The reporting is the main issue, because those responsible for tracking the data weren't recording cardiovascular events, as advised by Pfizer's own administrators.

From their document on page 70:

https://cdn.pfizer.com/pfizercom/2020-11/C4591001_Clinical_Protocol_Nov2020.pdf

8.3.6. Cardiovascular and Death Events Not applicable.

So they didn't advise to record cardiovascular and death events.

From the same document, page 70 (bold for emphasis):

8.3.8. Adverse Events of Special Interest Not applicable

8.3.8.1. Lack of Efficacy Lack of efficacy is reportable to Pfizer Safety only if associated with an SAE

8.3.9. Medical Device Deficiencies Not applicable.

8.5. Pharmacokinetics Pharmacokinetic parameters are not evaluated in this study.

8.6. Pharmacodynamics Pharmacodynamic parameters are not evaluated in this study.

8.7. Genetics Genetics (specified analyses) are not evaluated in this study

8.8. Biomarkers Biomarkers are not evaluated in this study.

8.9. Immunogenicity Assessments Immunogenicity assessments are described in Section 8.1.

So those cytokine storm events? Just ignore them, according to Pfizer.

Now pay attention to what they said they were using to track or not track AE and SAE related incidents for the FDA report:

Reports are submitted voluntarily, and the magnitude of underreporting is unknown.

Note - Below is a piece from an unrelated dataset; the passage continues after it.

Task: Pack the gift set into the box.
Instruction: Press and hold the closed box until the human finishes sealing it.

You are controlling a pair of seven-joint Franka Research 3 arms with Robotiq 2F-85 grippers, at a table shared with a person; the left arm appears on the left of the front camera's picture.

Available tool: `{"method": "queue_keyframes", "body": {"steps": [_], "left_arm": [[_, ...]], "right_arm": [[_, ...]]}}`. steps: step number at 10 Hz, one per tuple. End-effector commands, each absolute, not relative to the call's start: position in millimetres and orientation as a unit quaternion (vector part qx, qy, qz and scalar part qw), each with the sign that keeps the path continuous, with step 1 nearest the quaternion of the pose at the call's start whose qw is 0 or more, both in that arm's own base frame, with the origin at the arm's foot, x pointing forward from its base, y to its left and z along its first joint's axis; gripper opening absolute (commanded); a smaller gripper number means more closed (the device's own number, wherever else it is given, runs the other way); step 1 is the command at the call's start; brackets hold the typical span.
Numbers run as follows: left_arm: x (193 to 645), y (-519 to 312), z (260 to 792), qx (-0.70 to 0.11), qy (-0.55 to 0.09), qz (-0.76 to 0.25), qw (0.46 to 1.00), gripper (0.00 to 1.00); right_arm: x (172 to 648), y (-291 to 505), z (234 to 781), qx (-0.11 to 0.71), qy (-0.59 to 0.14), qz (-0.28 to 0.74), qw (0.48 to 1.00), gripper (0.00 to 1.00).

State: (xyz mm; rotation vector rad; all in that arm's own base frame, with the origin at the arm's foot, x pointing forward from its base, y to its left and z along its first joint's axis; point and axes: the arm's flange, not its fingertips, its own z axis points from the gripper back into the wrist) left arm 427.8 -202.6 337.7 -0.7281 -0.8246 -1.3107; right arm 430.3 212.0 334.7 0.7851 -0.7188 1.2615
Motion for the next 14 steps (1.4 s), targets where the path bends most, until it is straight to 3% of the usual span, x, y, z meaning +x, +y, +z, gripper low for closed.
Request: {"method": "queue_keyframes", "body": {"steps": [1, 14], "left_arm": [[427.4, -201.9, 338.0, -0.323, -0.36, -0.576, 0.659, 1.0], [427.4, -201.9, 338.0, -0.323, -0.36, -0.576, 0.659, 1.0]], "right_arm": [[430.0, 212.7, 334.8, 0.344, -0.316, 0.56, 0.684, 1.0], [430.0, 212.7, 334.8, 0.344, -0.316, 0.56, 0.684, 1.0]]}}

Some of the factors that mayinfluence whether an event is reported include: length of time since marketing, market share of the drug, publicity about a drug or an AE, seriousness of the reaction, regulatory actions, awareness by health professionals and consumers of adverse drug event reporting, and litigation

So Pfizer purposely advising administrators to NOT report certain events combined with the fact that the FDA is admitting they have no idea how much these events are being under-reported, should set off red flags right there.

Further on it says...

Because many external factors influence whether or not an AE is reported, the spontaneous reporting system yields reporting proportions not incidence rates. As a result, it is generally not appropriate to make between-drug comparisons using these proportions; the spontaneous reporting system should be used for signal detection rather than hypothesis testing.

In some reports, clinical information (such as medical history, validation of diagnosis, time from drug use to onset of illness, dose, and use of concomitant drugs) is missing or incomplete, and follow-up information may not be available

So once again, we have no clue and no control studies about efficacy rates, drug mixtures, or medical complications spawning from these things. We just have to trust that they're "safe and effective", even while we have -- even by the FDA's own admission -- no placebo effect data to pull from to test against control studies for natural immunity, previous prescribed medications, etc., etc.

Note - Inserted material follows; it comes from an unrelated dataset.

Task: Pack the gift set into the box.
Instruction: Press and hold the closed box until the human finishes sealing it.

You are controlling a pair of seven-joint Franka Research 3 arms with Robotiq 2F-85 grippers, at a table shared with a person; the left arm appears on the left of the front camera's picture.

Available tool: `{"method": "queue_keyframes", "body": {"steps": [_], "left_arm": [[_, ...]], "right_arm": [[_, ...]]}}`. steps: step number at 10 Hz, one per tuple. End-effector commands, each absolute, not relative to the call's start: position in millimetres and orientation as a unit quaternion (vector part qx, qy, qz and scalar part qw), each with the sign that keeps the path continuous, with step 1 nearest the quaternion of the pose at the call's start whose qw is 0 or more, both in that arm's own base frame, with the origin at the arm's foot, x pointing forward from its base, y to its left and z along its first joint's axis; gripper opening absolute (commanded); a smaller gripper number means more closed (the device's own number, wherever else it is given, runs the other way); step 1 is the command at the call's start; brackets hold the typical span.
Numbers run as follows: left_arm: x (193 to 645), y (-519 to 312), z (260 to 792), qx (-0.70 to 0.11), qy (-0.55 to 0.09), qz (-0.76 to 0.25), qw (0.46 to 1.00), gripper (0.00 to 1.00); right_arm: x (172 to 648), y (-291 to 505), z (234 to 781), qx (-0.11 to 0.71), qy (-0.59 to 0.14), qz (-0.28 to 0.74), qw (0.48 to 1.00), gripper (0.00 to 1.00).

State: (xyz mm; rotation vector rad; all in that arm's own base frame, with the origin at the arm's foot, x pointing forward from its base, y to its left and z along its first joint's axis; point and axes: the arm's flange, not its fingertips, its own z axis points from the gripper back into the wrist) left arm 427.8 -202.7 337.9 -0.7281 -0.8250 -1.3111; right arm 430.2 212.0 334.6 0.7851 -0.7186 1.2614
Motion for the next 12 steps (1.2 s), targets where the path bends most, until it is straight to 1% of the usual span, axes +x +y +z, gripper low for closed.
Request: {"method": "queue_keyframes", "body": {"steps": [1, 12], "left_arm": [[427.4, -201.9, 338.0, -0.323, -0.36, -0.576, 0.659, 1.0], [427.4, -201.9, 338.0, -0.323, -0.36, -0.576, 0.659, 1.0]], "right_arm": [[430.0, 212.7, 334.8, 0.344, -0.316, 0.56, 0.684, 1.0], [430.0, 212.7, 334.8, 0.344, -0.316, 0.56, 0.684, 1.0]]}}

What good is the data then?!

They even admit as much in the next segment, writing...

An accumulation of adverse event reports (AERs) does not necessarily indicate that a particular AE was caused by the drug; rather, the event may be due to an underlying disease or some other factor(s) such as past medical history or concomitant medication.

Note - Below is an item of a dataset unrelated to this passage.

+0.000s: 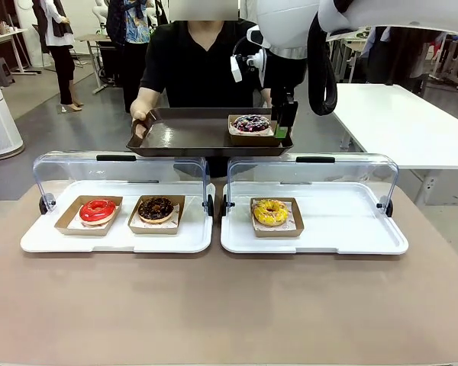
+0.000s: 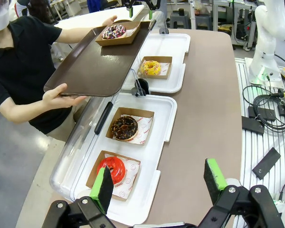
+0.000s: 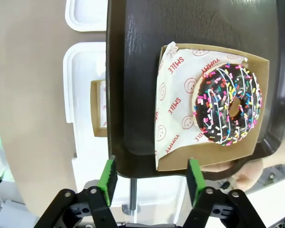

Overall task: Provide the desired donut to the person.
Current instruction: Place the picked Paper togo box onto the Handle tray extended by the person.

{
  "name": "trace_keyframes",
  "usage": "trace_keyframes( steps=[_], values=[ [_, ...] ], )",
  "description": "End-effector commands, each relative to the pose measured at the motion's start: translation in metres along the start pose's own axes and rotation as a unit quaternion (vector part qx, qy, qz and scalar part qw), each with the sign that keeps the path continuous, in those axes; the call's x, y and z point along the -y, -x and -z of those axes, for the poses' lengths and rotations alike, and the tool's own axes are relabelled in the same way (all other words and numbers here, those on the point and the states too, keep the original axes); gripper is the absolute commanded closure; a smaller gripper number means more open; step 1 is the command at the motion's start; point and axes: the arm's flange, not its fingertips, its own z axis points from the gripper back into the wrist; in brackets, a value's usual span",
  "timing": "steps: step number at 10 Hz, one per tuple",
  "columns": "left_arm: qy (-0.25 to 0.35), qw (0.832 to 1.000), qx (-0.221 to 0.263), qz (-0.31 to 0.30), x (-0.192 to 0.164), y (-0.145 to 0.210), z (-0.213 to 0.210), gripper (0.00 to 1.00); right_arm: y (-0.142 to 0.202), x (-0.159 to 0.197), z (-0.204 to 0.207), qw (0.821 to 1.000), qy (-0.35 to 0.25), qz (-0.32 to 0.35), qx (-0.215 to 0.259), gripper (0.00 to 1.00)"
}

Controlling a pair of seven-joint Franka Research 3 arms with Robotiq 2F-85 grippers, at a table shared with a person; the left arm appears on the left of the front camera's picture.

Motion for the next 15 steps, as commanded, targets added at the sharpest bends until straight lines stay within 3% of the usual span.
trace_keyframes(
  steps=[1,7,8,11,15],
  values=[
    [0.0,1.0,0.004,0.001,0.0,0.0,-0.001,0.0,0.001,0.006,-0.003,1.0,-0.013,-0.009,0.011,0.0],
    [0.0,1.0,0.004,0.001,0.0,0.0,-0.001,0.0,0.007,-0.009,-0.018,1.0,-0.01,-0.013,0.025,0.0],
    [0.0,1.0,0.004,0.001,0.0,0.0,-0.001,0.0,0.023,-0.034,-0.04,0.998,-0.01,-0.052,0.028,0.0],
    [0.0,1.0,0.004,0.001,0.0,0.0,-0.001,0.0,0.116,-0.094,-0.083,0.998,0.03,-0.046,0.042,0.0],
    [0.0,1.0,0.004,0.001,0.0,0.0,-0.001,0.0,0.204,-0.152,-0.053,0.998,0.007,-0.012,0.055,0.0]
  ],
)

So the drug masquerading as a vaccine may or may not be causing issues, just the same as Covid may or may not be causing issues, just the same as some other drug someone was taking may or may not be causing issues. So it's all guesswork and a hodgepodge of self-reporting with no way to know for sure what's what? Seriously?

And the most significant part here...

Among adverse event reports received into the Pfizer safety database during the cumulative period, only those having a complete workflow cycle in the safety database (meaning they progressed to Distribution or Closed workflow status) are included in the monthly SMSR. This approach prevents the inclusion of cases that are not fully processed hence not accurately reflecting final information.

So what about every report that WASN'T included in their workflow cycle in the safety database? What about all the culled data? How much data was culled, in fact? What was the average means?

Now let's combine Pfizer's own preamble on the limitations for what sort of data they were actually accruing regarding SAEs, health complications and death-related events, with the fact that the FDA is acknowledging they don't really have a clear-cut data set of samples to pull from, and you can basically see how this is all a game of charades and bull-crap.

TL;DR: It's all junk data because Pfizer isn't actually recording all relevant data points, and culling specific data points that might be of interest to the general public regarding both the efficacy rates and the SAE/death rates associated with the vaccines. In essence, we have no clear data and it's purposely being obfuscated by the powers that be.